PHOTO ESSAY: Credit Cappadocia for today's paraffin-based Shabbat candles - it's just one place in the Diaspora that drew the sages' focus after the Temple fell

Did you know that the Jews of Cappadocia have left an everlasting impression on every Jewish home celebrating Shabbat?

You see, some Jewish communities of Anatolia left their mark etched in stone. Some left significant buildings, cemeteries, books (we will talk about that too), but some were so significant that the talmudic scholars have enhanced Jewish law to accommodate their specific needs!

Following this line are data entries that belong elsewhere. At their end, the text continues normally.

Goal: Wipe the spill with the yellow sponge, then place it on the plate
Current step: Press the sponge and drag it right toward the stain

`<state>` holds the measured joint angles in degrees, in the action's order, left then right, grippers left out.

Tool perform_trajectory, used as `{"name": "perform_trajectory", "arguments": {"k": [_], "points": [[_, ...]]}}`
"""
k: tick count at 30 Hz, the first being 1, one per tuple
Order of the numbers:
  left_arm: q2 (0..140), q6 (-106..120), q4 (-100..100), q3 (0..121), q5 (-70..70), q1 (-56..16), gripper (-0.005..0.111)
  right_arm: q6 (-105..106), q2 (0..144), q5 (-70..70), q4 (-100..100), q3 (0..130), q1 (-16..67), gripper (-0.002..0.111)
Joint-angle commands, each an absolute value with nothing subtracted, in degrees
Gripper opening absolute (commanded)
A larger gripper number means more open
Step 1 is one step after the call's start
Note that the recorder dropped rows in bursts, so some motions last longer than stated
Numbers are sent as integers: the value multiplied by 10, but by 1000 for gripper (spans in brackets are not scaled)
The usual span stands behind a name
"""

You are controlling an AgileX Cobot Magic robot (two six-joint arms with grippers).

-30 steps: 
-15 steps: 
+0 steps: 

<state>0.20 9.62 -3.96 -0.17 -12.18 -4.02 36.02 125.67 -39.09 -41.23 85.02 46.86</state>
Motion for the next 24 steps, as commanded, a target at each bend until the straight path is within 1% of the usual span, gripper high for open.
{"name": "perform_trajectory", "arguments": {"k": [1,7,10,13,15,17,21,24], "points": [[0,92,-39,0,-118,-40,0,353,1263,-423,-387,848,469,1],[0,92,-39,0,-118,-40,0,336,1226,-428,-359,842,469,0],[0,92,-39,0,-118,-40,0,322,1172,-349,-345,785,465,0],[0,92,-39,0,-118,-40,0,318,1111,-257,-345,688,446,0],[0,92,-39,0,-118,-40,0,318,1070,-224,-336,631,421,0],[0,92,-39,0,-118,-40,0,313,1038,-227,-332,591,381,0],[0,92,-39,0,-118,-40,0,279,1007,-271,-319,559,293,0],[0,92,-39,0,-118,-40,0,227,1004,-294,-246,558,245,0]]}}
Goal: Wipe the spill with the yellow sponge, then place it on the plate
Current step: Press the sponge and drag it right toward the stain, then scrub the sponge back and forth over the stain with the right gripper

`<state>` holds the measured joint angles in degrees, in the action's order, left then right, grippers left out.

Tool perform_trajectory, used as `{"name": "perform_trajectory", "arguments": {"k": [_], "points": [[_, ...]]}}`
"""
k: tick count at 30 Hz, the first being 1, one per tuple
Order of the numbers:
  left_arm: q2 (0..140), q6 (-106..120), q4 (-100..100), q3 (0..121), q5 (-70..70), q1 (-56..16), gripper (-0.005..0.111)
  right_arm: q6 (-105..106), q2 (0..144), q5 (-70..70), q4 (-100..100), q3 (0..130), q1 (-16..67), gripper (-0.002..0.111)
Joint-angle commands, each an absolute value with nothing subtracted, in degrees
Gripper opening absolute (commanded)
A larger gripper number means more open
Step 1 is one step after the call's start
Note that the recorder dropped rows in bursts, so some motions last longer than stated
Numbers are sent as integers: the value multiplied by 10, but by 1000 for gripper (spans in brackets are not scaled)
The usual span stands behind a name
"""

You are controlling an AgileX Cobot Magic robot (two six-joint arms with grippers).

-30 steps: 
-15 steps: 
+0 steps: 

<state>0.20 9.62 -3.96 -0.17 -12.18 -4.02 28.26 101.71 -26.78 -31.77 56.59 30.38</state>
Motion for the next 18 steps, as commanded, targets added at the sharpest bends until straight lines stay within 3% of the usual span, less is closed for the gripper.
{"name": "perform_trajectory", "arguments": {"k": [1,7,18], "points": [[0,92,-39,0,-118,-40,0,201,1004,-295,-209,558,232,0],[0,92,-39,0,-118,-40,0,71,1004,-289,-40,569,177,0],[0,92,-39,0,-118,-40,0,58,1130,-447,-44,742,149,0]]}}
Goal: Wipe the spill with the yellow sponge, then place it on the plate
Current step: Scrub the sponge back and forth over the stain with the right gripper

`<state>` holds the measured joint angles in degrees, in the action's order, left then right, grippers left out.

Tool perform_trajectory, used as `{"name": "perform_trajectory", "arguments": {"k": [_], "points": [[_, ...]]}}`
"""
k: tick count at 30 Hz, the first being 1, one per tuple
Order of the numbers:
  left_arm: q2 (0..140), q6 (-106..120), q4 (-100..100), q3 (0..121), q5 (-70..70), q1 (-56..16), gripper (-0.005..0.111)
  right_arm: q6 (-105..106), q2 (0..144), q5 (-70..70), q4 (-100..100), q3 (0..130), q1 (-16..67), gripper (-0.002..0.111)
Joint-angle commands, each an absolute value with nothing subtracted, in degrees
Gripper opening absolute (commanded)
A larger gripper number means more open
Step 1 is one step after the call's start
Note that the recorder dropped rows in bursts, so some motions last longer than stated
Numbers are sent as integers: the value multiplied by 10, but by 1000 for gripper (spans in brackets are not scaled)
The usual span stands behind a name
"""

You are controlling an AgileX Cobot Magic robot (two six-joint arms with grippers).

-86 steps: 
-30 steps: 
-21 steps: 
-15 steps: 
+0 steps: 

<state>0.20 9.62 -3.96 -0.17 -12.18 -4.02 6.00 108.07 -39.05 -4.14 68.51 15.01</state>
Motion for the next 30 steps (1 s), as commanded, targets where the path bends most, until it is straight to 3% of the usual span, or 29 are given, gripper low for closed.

After the Temple in Jerusalem was destroyed in the year 70 CE, the great rabbis gathered in the city of Yavne, and collaborated in adopting Jewish law to a new situation, Judaism without a central Temple.
Prayer substituted for sacrifice, and while acts in memoriam of the Temple and prayers for its rebuilding and redemption were to become very much part of the daily life of Jews, the rabbis adapted Judaism so it could be applied to the Diaspora.
“Shabbat candles can only be lit using olive oil” said Rabbi Tarfon, an elderly sage who had served as a priest in the Holy Temple.
But: “What would the people of Babylon do, as they only have sesame oil? What would the people of Persia do, as they only have nut oil?”
“And the people of Cappadocia don’t have any of these oils, but only naphtha?!” said Rabbi Yohanan son of Nuri.
These were new challenges for the newly dispersed people.
The law was then declared: One may light with all oils, including naphtha/petroleum.
See, lighting paraffin-based Shabbat candles in Cappadocia holds special significance.
The Jewish community in Cappadocia is mentioned some 20 times in the Talmud. It hosted visiting scholars, such as Rabbi Akiva and Rabbi Meir in the first century CE, and Rabbi Nathan in the third.
Jews of Cappadocia were frequent travelers to Jerusalem. Some of the ancient headstones of the Jaffa cemetery indicate that they belong to Jews who came from Cappadocia.
We were told that there was a Jewish community in Cappadocia from antiquity until the 1950s, though we could not find one. If you know of anything, please do let me know!
But some scenes of Cappadocia are a must.
And some of Uçhisar Kalesi.
In one of many times Cappadocia is mentioned in talmudic literature, it speaks about a couple marrying in Cappadocia and divorcing in the Holy Land of Israel — in what currency does the husband pay pack the dowry? Cappadocian currency, which was “heavier” of the possible currencies.
In another place, the Babylonian Talmud speaks about the sage Rabbi Nathan, who refused to perform a circumcision in Cappadocia, when the newborn’s older siblings were known to have suffered from hemophilia.
There are so many talmudic sources that come to mind when roaming this beautiful landscape, which the Bible name “Kaftor.” But hang on for one more interesting thing that came to mind today.
We went touring at the Özkonak Underground City, an impressive construction by the original inhabitants Hittite of Cappadocia that amazes everyone who visits… One finds it difficult to walk straight though, as the average height of the ancient Cappadocian was about 140 cm.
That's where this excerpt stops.